Last Friday (the 13th), I didn't even blink an eye because, really. I am too old to believe in superstitions like bad luck. But either bad luck really wanted to teach me a lesson, or it is just a lot less punctual than it used to be, because Saturday the 14th is the new Friday the 13th. I could not keep up with the messes that morning and I somehow knew by breakfast that the day was doomed. Our shower got backed up and I had to use a toilet plunger to drain the "bath" out of the shower. I rushed to get ready for work and I stepped in gum while getting into the car. It was so hot outside that the bottom of my shoe turned into some sort of cotton candy, tar, and grape soda mixture.

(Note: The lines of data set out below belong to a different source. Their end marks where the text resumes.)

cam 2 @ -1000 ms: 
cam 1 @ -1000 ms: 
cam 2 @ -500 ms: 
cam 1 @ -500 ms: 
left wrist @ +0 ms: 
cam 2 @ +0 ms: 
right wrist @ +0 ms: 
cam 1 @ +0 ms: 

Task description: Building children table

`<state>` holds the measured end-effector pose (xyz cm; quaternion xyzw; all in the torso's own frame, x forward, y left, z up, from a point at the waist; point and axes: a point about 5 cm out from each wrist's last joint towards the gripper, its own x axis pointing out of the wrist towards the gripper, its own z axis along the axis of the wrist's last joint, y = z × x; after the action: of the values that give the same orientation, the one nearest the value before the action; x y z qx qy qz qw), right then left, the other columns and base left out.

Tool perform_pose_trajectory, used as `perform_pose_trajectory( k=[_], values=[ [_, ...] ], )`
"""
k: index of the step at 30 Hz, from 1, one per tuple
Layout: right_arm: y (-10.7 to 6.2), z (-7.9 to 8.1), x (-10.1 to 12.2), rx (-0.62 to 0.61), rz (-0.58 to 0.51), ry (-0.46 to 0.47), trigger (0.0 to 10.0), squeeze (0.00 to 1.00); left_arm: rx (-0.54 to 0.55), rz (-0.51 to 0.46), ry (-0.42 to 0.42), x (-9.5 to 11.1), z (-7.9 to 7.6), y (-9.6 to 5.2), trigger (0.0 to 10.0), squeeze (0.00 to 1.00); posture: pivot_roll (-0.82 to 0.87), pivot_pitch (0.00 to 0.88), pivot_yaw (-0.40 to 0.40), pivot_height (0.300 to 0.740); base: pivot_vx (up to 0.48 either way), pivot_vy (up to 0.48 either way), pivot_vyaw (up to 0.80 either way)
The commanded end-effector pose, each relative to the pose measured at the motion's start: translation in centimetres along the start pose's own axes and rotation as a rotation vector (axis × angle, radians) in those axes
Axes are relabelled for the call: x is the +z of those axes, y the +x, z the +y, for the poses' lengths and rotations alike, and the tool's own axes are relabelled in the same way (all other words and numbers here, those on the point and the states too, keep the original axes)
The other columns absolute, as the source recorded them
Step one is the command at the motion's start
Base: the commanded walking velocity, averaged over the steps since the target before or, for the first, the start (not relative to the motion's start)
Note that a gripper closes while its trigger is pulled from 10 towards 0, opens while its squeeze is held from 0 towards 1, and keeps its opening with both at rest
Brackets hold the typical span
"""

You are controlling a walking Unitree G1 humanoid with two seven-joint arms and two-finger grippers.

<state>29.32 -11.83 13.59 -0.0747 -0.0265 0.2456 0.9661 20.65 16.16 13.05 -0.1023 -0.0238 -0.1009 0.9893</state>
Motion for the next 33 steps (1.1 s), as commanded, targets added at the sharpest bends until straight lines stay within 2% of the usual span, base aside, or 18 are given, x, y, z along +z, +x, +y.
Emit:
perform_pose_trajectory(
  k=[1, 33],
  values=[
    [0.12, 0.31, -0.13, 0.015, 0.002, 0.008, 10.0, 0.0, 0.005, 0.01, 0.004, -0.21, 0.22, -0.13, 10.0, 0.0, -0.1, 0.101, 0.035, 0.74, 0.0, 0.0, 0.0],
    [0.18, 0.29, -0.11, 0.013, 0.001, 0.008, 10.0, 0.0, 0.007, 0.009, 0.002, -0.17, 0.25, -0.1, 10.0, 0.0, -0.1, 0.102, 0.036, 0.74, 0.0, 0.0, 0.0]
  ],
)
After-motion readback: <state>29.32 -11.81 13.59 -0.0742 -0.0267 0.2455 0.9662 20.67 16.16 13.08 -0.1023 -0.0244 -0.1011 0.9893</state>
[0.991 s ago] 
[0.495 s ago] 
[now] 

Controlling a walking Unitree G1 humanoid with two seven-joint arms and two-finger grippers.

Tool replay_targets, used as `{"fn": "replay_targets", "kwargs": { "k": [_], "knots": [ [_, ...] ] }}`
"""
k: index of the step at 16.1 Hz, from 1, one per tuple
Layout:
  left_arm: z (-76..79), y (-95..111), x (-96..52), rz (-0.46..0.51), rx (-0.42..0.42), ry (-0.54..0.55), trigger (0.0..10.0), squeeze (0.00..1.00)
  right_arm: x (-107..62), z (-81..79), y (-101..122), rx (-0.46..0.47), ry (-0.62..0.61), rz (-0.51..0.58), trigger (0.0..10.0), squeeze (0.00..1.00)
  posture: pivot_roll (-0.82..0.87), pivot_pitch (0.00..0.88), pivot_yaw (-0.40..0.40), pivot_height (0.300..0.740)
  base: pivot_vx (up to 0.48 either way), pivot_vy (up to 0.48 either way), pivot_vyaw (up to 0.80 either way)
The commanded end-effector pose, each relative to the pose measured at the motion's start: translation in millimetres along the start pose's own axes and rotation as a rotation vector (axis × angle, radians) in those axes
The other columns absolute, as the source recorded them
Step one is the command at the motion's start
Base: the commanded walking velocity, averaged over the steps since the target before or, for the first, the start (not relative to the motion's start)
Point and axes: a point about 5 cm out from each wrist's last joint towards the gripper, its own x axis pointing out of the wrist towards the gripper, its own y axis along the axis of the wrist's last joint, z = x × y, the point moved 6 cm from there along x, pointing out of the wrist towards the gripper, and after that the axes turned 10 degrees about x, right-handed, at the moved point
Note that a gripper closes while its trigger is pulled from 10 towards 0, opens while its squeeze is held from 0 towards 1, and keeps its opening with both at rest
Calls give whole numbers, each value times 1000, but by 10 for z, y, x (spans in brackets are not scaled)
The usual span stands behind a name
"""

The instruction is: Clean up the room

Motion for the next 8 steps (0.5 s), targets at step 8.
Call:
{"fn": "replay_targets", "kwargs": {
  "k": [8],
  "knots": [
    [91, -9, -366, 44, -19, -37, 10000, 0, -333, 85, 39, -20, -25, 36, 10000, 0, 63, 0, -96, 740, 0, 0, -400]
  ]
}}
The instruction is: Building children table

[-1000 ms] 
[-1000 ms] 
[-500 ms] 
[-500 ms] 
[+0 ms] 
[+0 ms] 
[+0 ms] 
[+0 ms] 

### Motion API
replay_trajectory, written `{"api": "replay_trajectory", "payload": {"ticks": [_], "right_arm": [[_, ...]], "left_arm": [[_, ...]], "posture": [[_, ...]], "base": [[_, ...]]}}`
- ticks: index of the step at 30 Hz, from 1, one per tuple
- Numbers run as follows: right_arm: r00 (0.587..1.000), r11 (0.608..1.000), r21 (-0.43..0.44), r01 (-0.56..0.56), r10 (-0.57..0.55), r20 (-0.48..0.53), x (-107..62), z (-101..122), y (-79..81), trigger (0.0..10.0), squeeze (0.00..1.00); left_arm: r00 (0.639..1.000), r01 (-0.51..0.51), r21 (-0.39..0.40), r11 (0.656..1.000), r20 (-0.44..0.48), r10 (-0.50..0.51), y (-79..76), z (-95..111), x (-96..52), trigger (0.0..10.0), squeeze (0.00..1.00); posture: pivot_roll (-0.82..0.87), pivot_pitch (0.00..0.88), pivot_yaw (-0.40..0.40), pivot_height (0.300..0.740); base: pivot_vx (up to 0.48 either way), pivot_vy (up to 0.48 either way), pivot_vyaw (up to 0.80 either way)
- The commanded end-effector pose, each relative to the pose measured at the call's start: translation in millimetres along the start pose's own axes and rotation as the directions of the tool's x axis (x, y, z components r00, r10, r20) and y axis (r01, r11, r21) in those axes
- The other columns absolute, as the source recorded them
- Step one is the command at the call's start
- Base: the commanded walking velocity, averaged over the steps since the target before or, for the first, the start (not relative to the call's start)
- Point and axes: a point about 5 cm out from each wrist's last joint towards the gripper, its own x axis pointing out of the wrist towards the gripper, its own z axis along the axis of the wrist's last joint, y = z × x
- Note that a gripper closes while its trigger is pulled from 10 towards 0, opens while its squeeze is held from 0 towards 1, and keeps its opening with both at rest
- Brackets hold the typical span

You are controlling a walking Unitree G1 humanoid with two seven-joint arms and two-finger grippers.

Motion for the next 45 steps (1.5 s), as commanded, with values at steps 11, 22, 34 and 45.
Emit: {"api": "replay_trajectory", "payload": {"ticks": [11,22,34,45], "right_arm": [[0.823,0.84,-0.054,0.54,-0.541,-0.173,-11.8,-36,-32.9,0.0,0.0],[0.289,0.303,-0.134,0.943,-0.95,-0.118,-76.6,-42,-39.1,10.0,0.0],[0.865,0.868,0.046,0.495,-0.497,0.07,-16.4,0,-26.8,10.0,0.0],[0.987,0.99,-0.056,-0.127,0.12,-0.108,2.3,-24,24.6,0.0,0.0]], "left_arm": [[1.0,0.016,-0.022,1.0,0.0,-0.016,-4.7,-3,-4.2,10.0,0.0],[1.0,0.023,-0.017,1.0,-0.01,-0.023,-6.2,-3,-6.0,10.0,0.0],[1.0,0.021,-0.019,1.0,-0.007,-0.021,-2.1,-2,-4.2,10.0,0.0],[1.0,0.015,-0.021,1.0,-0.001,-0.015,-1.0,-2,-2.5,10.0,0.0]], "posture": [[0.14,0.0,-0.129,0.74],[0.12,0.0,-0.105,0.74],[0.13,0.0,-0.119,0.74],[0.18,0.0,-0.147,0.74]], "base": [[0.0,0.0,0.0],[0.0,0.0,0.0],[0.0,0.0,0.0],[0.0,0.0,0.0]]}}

Then the small man didn't nap. In fact, he was channeling his inner wicked witch. And this was all before noon. Kinda like a bad hangover except you didn't drink the night before. Ever have days where you just wanna hop in a canoe and paddle away?
- When my husband encounters a stranger in public, the first thing he notices is whether or not the person is carrying a weapon (law enforcement background). The first thing I notice is whether or not he or she is carrying popcorn. Because priorities. And then of course from there, we make our own assessment as to whether or not we'll hit it off.
- If you want to know just how well you'd fare on Survivor, go on over to Chuck E Cheese on a Saturday. This is a pretty good test.
Jackie loves bananas. We eat bananas. We sing about them. We use them as accessories. And we even tell jokes about them. Don't worry, I know I get my Corny Card punched for these...
What is a banana's favorite game show? Peel or No Peel
What is a banana's best dance move? The Slide
What is a banana's place of residence? A split level
What is a banana's favorite television show? The Brady Bunch
Why must I make up banana jokes? I don't know, but I didn't say it was my most a-peeling trait.